Nous vivons dans une société « alcoolgène »
Les scientifiques ont un mot pour indiquer que nous vivons dans un environnement où nous sommes entourés d’aliments facilement disponibles et attrayants conçus pour nous faire manger ; ils appellent cela un environnement « obésogène ». Selon Nutt, on peut dire la même chose de l’alcool : « Dans notre société actuelle, si vous voulez boire moins, c’est comme décider d’arrêter de jouer tout en vivant dans un hôtel à Las Vegas. Les rayons des supermarchés débordent d’alcool, les publicités pour l’alcool donnent l’impression que boire est cool et amusant ; toutes les rues commerçantes ont des pubs et des bars, et une grande partie de la vie sociale tourne autour de l’alcool. »
Nutt s’en prend à la puissante industrie de l’alcool : « Malgré son message répété de boire avec sagesse, l’industrie de l’alcool veut que vous continuiez à boire. Ils blâment le buveur « irresponsable » pour les problèmes causés par l’alcool, et non la boisson elle-même. Mais comme nous le savons très bien, l’un des principaux effets de l’alcool est précisément qu’il vous enlève votre sens des responsabilités ».
Voici les mesures que les gouvernements devraient introduire selon lui
M. Nutt est convaincu qu’il existe des politiques efficaces que les gouvernements pourraient relativement facilement mettre en oeuvre pour maximiser les avantages de l’alcool et minimiser les risques pour la santé liée à sa consommation.
Par exemple, l’alcool devrait être beaucoup plus cher et les happy hours devraient être interdits, ainsi que toute publicité et tout sponsoring. La vente d’alcool fort dans les supermarchés devrait aussi être interdite. A l’image des paquets de cigarettes, des étiquettes devraient stipuler que l’alcool est nocif ;
Les enfants devraient être informés des dangers de l’alcool dès l’école primaire, et on devrait encourager la recherche d’alternatives moins dangereuses, moins enivrantes et moins addictives que l’éthanol.

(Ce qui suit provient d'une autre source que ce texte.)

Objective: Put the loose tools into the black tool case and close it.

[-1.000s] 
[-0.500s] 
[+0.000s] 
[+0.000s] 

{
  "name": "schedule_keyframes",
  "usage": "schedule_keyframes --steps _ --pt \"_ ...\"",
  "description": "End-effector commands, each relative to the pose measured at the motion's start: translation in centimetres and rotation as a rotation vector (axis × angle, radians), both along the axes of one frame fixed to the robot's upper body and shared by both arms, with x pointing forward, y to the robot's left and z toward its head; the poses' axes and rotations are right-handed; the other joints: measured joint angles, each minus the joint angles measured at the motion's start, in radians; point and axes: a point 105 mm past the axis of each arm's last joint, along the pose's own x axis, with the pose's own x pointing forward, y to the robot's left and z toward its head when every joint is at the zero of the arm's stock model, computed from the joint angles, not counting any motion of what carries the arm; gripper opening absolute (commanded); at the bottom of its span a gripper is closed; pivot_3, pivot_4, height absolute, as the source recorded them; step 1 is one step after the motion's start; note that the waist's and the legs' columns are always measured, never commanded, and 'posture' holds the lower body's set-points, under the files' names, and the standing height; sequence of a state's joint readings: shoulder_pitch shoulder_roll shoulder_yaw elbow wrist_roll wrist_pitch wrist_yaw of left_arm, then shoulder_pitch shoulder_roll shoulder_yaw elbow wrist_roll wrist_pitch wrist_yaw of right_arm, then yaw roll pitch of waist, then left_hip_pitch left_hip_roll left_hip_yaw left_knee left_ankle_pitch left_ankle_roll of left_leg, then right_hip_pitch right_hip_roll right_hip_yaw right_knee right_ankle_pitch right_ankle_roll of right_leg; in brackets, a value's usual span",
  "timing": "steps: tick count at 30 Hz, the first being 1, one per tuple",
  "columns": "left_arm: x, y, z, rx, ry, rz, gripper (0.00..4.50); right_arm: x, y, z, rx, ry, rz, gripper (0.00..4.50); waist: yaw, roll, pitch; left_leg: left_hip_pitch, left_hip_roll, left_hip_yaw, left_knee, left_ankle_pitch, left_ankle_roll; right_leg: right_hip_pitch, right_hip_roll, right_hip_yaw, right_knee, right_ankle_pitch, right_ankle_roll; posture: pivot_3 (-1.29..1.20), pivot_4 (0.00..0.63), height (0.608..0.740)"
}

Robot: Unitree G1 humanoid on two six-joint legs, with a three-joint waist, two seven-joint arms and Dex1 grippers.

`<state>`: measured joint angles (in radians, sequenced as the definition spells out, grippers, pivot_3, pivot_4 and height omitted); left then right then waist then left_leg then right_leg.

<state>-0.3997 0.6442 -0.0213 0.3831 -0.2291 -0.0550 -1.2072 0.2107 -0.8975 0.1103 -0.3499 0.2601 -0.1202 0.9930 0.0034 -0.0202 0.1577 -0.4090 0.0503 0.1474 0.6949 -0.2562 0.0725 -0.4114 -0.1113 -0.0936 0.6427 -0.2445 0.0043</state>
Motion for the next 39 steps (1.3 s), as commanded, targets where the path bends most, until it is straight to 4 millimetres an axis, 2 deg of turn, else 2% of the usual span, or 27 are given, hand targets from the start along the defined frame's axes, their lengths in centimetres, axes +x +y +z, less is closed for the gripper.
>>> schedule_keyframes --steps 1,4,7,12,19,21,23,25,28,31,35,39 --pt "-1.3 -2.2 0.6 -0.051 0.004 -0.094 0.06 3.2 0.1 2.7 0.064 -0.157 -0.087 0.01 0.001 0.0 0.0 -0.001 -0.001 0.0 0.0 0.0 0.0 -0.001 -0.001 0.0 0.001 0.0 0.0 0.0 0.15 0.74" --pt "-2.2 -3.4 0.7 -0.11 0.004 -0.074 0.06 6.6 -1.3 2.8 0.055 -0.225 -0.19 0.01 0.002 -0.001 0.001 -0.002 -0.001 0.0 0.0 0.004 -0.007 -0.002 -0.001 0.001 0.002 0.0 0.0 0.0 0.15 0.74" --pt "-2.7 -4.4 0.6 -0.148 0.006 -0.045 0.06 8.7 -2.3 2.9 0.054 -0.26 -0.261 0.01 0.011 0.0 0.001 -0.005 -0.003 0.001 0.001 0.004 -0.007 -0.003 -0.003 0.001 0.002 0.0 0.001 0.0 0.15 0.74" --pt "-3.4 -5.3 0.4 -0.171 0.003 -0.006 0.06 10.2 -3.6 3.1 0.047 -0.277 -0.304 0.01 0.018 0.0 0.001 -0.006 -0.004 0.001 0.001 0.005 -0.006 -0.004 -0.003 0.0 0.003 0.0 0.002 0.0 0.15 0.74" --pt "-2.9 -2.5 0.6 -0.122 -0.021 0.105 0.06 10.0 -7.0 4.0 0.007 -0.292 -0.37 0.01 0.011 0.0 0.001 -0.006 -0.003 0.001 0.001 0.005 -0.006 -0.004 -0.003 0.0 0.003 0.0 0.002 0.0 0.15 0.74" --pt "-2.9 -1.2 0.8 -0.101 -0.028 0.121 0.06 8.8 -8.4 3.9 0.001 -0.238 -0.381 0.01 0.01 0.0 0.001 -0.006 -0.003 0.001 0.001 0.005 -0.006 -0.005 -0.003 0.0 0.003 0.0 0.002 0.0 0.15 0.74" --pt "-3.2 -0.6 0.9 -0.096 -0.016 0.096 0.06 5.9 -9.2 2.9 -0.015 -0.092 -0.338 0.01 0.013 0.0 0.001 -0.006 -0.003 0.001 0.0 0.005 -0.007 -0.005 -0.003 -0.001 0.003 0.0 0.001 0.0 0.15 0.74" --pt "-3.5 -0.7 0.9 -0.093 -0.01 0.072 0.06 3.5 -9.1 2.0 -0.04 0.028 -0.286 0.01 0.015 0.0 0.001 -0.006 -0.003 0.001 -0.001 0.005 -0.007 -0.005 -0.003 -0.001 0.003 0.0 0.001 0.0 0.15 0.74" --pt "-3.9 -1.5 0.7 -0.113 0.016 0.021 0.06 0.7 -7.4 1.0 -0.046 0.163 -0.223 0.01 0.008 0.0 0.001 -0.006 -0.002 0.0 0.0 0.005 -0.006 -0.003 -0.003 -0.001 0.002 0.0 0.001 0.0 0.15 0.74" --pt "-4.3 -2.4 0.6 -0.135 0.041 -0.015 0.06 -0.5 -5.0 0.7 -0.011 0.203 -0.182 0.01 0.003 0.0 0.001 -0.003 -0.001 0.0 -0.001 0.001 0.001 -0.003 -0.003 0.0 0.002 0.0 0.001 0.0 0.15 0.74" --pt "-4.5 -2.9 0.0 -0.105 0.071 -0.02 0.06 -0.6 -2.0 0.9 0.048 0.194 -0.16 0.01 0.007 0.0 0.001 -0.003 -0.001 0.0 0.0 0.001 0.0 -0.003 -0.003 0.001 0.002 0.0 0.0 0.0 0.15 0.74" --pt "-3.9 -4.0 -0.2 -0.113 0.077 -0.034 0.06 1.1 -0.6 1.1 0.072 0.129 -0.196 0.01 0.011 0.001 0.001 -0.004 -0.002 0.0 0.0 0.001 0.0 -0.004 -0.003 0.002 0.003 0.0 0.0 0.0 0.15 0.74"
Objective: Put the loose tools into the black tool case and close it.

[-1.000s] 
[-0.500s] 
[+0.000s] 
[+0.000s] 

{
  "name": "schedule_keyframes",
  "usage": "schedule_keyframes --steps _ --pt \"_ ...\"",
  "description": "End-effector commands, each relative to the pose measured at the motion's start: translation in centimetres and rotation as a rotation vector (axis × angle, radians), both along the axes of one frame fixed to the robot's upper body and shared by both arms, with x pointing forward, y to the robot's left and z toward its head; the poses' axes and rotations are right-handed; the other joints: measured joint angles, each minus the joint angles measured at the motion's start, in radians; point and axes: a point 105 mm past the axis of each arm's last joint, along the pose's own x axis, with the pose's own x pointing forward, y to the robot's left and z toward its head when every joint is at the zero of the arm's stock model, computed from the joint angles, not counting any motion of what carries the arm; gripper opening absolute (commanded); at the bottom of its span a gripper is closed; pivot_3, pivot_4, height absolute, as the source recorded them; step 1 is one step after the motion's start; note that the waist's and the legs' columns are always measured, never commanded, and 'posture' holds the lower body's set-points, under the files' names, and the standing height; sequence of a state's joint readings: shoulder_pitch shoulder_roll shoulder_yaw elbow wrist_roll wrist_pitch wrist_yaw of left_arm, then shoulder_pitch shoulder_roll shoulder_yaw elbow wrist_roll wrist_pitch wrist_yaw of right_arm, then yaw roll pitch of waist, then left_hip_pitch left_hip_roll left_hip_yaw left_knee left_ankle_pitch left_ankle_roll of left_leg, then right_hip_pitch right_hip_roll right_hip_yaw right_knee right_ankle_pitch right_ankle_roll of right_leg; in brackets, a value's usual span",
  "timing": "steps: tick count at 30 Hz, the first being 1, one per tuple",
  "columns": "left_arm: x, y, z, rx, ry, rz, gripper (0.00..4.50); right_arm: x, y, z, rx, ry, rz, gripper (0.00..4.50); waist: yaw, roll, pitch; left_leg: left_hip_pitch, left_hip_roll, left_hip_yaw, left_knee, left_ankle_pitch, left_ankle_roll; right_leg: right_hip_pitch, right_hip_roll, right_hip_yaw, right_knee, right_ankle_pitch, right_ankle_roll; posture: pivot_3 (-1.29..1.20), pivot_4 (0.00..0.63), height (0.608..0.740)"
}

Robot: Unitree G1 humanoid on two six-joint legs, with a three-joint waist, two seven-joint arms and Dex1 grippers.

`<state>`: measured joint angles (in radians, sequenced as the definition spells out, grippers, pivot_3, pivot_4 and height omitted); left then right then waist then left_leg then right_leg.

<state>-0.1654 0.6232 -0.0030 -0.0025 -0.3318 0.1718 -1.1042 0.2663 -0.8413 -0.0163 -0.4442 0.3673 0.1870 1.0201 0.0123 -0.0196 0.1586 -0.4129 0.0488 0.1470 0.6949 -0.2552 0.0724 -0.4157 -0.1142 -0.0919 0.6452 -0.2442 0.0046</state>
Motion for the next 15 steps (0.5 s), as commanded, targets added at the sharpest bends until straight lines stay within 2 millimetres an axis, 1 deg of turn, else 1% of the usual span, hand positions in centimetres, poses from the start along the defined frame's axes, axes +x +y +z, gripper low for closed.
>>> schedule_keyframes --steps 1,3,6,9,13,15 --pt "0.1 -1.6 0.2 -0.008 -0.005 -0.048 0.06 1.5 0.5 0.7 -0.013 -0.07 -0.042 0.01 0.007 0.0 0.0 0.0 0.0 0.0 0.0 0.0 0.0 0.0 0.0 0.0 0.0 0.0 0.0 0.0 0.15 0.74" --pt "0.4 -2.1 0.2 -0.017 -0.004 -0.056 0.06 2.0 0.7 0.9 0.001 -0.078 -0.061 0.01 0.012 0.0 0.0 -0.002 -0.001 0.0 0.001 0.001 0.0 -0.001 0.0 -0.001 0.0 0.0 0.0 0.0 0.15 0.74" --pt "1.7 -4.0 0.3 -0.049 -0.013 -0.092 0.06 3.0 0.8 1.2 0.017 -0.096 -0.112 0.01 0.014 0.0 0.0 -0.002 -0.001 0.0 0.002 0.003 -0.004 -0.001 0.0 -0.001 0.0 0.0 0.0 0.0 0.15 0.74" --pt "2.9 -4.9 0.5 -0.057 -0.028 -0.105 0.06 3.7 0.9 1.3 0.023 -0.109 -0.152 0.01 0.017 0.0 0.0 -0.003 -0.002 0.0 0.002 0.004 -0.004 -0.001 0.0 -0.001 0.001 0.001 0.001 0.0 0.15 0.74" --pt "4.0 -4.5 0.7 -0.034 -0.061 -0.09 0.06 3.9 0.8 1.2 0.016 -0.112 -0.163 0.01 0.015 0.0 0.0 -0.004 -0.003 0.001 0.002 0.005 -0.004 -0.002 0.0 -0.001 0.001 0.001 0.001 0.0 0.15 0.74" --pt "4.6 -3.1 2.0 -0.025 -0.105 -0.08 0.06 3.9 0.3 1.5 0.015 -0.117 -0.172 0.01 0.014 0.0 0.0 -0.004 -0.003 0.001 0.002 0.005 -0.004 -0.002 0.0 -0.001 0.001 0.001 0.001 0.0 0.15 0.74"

Les experts en matière d’alcool et de santé demandent depuis quarante ans aux gouvernements de prendre les chiffres au sérieux et d’ajuster leurs politiques en conséquence. Mais nous ne sommes pas entendus, les politiques de tous bords aiment trop l’alcool », estime Nutt.
C’est pourquoi il suggère une autre mesure pour encourager des politiques raisonnables en matière d’alcool. On pourrait réduire la consommation d’alcool chez les politiciens pour qu’ils soient plus objectifs lorsqu’on aborde le sujet. Et on ne les laisserait voter qu’après un alcootest réussi ».
Qu’en est-il du Plan national sur l’alcool en Belgique ?
En 2008, une déclaration commune des ministres de la Santé publique a été approuvée sur la politique en matière d’alcool en Belgique. Cette déclaration a constitué la base d’un Plan national sur l’alcool (nap). Une version préliminaire a été élaborée en 2013, mais a été rejetée par la suite. En octobre 2016 et en mars 2017, de nouvelles tentatives ont été faites pour parvenir à un plan national sur l’alcool, mais elles n’ont jamais trouvé de soutien politique et ont été rejetées à chaque fois.
On peut se saouler sans boire
Dans une étude néo-zélandaise, les gens ont été placés dans une pièce qui ressemblait à un bar. La moitié d’entre eux se sont fait dire qu’ils buvaient de la vodka tonic, l’autre moitié s’est fait dire qu’ils prenaient juste du tonic. Cependant, ils avaient tous reçu du tonique sans le savoir. Sur les faux verres se trouvait une tranche de citron vert qui avait été trempée dans la vodka et qui sentait l’alcool, mais la teneur en alcool de la boisson elle-même était négligeable. Les gens – complètement sobres – ont commencé à agir en état d’ébriété en flirtant et en ricanant. Même lorsqu’on leur a explicitement dit qu’ils n’avaient pas bu, ils n’étaient pas convaincus.